As 26 canções que foram ouvidas pelo repórter da Folha, Marcus Preto, comporiam a trilogia programada por Itamar para fechar o primeiro álbum que fora idealizado, em 1998, Pretobrás – Por que eu não pensei nisso antes?. Seria o segundo ciclo de trilogias do músico na década de 90, sendo o primeiro composto pela banda Orquídeas do Brasil que gravou o Bicho de sete cabeças, I, II, III.


"Todo dia eu saio por aí/tentando descobrir o que ninguém já houvesse descoberto algum dia".


No ínterim de 1998 a 2003, ano da sua morte, Itamar deixou o inacabado Isso vai dar repercussão, gravado em parceria com Naná Vasconcelos.
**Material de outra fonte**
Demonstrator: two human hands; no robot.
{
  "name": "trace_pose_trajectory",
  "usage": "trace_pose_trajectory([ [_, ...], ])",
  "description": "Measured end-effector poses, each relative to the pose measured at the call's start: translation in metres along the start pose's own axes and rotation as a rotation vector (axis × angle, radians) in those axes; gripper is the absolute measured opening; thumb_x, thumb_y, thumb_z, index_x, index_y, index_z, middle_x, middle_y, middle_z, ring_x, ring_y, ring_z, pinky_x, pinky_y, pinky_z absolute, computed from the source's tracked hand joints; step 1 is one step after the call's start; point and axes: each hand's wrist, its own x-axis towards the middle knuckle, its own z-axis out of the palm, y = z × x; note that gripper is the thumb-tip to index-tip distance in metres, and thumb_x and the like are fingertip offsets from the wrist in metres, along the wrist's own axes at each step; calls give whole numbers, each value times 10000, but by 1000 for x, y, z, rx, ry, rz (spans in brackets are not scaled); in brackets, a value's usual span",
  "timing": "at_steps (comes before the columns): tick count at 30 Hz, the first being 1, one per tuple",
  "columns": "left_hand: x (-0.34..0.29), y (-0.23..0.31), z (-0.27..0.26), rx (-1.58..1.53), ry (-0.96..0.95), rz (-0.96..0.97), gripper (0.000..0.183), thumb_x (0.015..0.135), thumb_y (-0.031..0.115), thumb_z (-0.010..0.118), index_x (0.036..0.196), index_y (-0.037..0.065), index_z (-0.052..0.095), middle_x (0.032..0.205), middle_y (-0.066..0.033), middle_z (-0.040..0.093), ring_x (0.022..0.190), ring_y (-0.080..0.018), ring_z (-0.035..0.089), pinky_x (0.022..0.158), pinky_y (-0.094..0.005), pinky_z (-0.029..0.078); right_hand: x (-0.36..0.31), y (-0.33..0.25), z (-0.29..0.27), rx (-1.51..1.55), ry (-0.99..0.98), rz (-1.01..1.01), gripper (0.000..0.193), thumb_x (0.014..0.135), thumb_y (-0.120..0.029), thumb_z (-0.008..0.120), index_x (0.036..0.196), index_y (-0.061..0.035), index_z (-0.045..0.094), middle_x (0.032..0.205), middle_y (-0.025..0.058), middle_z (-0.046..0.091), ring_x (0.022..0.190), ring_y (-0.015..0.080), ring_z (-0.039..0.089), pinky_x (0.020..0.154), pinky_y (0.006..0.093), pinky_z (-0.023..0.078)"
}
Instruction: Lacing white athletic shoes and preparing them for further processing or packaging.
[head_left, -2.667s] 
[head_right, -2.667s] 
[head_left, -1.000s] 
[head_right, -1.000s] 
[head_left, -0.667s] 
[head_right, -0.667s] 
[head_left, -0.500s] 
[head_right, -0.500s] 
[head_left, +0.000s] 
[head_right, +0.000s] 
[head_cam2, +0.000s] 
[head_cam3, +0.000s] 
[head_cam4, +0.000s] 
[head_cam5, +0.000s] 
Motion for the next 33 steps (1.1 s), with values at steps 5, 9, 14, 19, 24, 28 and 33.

Durante o processo criativo para composição e gravação do álbum, Itamar já convalescia de um câncer no intestino, mas utilizou o tempo escasso que ainda lhe faltava para compor incessantemente.



Naná Vasconcelos relata na matéria da Folha que diariamente Itamar levava idéias de letras e canções para o estúdio (às vezes, recém saído da sessão de quimioterapia), onde os dois trabalhavam nesse álbum de apenas sete músicas, mas extremamente expressivo, um rico manifesto de duas cabeças iluminadas, celebrando a cultura antropofágica:


- “Eu tenho o cabelo duro/ mas não o miolo mole/ (...) sushi com chuchu misturo/quibebe com ravióli/ chopp claro com escuro/ empada com rocambole."
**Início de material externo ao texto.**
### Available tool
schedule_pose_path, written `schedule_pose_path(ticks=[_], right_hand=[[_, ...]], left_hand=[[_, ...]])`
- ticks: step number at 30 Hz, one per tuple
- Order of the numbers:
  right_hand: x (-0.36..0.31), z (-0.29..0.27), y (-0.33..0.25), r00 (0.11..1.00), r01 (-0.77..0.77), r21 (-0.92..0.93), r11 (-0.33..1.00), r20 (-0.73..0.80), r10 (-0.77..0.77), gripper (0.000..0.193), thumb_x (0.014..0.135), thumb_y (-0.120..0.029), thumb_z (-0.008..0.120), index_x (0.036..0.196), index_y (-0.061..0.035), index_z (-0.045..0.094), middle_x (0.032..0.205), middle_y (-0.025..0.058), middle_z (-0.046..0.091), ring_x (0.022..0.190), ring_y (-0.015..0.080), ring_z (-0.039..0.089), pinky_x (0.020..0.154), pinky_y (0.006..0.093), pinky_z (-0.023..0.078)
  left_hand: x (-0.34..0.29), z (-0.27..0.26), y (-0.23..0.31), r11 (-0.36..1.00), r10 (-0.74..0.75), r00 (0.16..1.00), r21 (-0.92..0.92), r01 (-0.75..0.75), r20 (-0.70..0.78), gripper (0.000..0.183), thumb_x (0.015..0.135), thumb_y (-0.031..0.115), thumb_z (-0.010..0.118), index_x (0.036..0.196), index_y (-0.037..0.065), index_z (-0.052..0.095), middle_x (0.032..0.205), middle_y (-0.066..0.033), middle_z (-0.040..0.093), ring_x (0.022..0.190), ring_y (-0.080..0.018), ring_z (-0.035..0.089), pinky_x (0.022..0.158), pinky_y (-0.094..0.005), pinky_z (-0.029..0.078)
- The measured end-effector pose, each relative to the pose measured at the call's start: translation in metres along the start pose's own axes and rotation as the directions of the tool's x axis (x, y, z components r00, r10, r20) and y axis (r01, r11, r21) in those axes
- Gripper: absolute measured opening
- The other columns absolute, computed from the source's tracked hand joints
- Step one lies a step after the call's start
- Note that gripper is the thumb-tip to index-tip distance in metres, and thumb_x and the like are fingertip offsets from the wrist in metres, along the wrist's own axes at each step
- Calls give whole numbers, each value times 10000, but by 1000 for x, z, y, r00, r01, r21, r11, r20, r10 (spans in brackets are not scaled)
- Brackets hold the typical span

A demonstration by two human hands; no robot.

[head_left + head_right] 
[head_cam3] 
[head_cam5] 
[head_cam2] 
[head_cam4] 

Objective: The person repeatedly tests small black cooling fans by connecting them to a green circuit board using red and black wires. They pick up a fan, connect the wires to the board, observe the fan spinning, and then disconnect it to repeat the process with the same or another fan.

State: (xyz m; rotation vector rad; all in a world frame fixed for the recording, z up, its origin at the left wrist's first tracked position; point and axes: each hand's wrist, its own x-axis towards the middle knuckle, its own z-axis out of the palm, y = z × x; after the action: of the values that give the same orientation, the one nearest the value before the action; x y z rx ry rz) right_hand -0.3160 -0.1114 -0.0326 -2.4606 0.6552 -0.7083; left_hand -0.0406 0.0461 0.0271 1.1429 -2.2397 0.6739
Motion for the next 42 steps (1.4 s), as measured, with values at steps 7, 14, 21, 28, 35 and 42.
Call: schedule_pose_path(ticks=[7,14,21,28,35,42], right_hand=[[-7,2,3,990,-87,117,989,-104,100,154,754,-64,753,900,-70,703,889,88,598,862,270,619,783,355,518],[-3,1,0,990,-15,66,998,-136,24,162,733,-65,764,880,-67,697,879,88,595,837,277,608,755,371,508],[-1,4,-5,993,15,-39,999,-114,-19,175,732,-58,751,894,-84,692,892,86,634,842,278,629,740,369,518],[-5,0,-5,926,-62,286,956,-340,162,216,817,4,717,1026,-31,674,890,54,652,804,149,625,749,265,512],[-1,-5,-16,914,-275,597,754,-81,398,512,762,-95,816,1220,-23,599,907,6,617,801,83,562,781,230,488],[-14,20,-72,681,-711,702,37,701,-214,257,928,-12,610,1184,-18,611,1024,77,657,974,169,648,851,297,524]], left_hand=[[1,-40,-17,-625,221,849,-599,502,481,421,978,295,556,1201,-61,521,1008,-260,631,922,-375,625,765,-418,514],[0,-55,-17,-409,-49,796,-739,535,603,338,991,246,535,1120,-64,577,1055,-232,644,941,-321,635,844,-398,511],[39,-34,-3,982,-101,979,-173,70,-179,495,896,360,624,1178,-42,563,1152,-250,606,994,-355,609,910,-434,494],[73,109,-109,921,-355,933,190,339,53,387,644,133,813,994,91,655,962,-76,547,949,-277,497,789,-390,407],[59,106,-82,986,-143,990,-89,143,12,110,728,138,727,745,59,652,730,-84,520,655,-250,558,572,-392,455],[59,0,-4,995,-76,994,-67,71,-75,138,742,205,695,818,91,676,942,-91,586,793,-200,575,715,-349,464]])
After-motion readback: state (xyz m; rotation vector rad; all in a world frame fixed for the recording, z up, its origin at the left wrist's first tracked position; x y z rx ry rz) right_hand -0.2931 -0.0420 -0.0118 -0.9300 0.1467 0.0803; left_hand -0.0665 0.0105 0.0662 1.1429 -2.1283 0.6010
- “Na próxima encarnação/ não quero saber de barra/ replay de formiga não/ eu quero nascer cigarra”.


- “Meu amor por você chegou ao fim/ é tudo que tenho a dizer/ também não precisa sair assim/espere o dia amanhecer.”


- “Culturalmente confuso/ brasileiro é aculturado/ líbio, libanês, árabe, turco, acha/ farinha do mesmo saco/ não saca croata, curdo/não saca iuguslavo/ nem belga nem mameluco/ não saca Plutão nem Plutarco/ (....) Kafka, Freud Confúcio/ não saca que russo é cossaco”.


- OUVIDOS ATENTOS – ano que vem o Nego Dito estará de volta. Em sua melhor forma: acesso irrestrito à sua formidável obra.